About this exercise. Produce exactly the lines starting at the one containing "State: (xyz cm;" and ending at the last line of the material, with nothing added.
━━━
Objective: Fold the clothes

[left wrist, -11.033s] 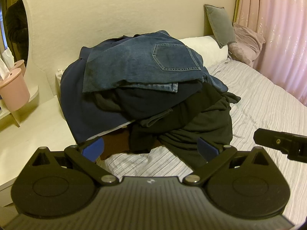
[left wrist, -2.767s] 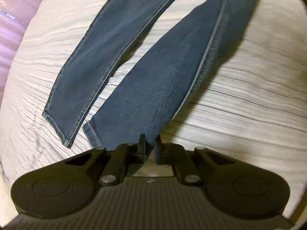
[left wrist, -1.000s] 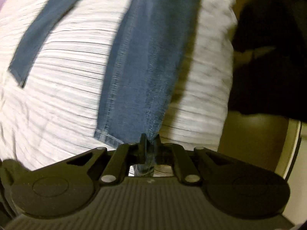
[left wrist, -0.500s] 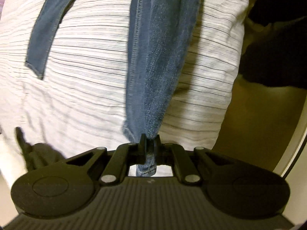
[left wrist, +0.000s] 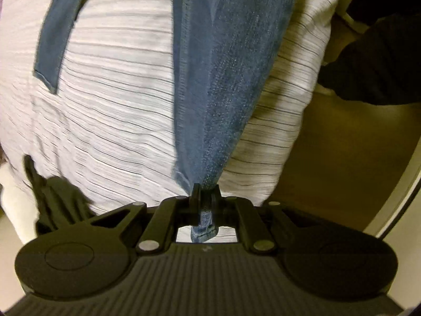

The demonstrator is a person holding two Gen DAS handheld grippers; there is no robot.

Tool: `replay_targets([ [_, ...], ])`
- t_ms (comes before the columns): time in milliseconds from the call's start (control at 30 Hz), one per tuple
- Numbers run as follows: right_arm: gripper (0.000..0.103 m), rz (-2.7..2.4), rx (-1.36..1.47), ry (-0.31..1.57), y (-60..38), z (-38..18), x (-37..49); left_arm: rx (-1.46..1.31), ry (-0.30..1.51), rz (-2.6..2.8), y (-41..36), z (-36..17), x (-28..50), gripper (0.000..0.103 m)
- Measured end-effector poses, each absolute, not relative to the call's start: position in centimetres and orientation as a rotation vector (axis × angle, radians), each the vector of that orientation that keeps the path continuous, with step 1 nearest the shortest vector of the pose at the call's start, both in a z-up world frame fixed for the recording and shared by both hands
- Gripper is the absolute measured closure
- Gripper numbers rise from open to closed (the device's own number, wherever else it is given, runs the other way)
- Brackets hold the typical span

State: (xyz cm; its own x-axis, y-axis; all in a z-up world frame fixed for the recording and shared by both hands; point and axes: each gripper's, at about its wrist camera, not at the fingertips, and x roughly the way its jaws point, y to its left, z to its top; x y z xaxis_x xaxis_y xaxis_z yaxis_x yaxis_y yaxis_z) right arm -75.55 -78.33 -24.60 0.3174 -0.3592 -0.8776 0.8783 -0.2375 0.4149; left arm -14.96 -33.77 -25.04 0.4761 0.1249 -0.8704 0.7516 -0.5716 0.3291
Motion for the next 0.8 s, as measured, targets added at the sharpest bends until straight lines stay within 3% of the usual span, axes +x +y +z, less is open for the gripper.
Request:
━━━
Task answer.
State: (xyz cm; its own x-axis, y-axis; all in a z-up world frame fixed for the recording and shared by both hands; point and axes: each gripper's, at about its wrist camera, not at the fingertips, and x roughly the way its jaws point, y to its left, z to its top; x y z xaxis_x xaxis_y xaxis_z yaxis_x yaxis_y yaxis_z) right arm -75.55 -78.33 -24.60 0.3174 -0.3592 -0.8776 0.8783 -0.2375 0.4149; left arm -14.96 -33.77 -25.04 0.4761 0.1249 -0.8704 0.7516 -0.5716 0.3291
Motion for the next 0.8 s, as measured, targets added at the sharpest bends until straight lines stay within 3% of the usual span, axes +x +y +z, less is open for the gripper.
Request:

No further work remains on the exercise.